Essa compreensão da historicidade dos textos bíblicos significa que eles são desprovidos de qualquer validade? Absolutamente não. Experiências e eventos autênticos certamente fundamentam muitas narrativas bíblicas. A arqueologia pode questionar a historicidade de alguns textos, mas também pode indicar a veracidade geral de outros. Por exemplo, o início dos israelitas na terra pode não ser o resultado dos eventos militares descritos em Josué, mas o surgimento de pequenos assentamentos na região montanhosa no início da Idade do Ferro provavelmente reflete o surgimento da população eventualmente identificada como israelita. As descobertas arqueológicas também podem autenticar eventos e pessoas específicos. The Mesha Stela, uma inscrição do século IX AEC encontrada no Jordão, menciona o rei bíblico Omri e o governante moabita Mesa; também relata que Omri oprimiu os moabitas. Essas características ressoam com certos - embora não todos - aspectos da narrativa em 2 Reis 3. Os textos e monumentos de outros povos do antigo Oriente Próximo também contêm informações que se correlacionam com alguns textos bíblicos.

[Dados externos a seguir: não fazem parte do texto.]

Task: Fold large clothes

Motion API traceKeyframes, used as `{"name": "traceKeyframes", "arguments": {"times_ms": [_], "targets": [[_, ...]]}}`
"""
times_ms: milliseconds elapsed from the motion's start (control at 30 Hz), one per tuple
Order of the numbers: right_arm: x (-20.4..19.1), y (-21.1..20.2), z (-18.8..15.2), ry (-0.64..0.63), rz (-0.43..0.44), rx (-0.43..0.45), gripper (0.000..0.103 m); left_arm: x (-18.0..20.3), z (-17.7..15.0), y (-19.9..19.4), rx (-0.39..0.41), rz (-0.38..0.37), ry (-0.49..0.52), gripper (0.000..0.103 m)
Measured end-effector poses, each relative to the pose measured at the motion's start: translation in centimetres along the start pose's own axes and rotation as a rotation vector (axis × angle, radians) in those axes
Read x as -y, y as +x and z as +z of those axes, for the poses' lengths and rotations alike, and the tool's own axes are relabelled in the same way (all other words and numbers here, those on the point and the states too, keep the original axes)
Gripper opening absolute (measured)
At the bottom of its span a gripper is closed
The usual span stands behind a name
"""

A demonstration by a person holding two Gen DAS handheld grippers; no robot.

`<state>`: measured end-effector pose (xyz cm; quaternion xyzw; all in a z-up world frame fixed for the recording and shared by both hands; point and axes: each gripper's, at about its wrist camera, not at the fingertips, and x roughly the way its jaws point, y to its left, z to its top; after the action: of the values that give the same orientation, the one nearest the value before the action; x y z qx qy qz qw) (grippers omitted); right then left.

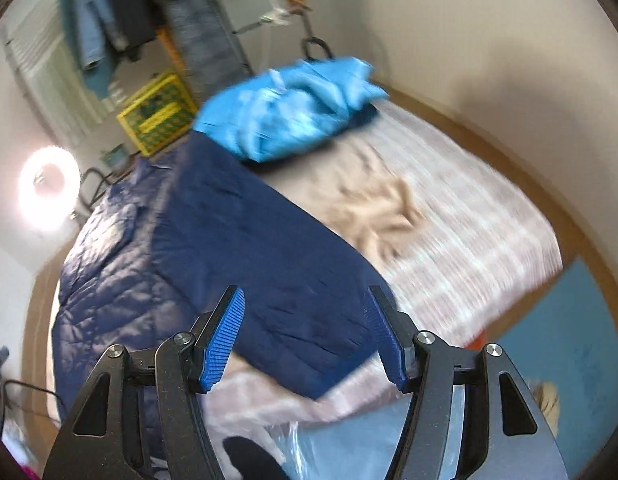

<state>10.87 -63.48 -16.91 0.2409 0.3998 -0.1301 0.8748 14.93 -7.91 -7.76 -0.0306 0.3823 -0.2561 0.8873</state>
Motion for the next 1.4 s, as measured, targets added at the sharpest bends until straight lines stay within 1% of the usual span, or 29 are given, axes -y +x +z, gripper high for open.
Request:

Embora a maior parte do Gênesis pertença ao reino do mito e da lenda, eventos e personagens históricos podem ser refletidos em muitas outras narrativas bíblicas. Cada episódio deve ser examinado em relação a outras fontes, tanto arqueológicas quanto textuais; e suas características literárias também devem ser levadas em consideração. Os traços maiores da história israelita podem, assim, vir à tona, mas é provável que relativamente poucas das narrativas possam ser consideradas história "como realmente aconteceu". Talvez a melhor maneira de abordar a Bíblia em relação à história seja parar de perguntar se ela é ou não verdadeira e, em vez disso, considerar quais verdades suas histórias contam.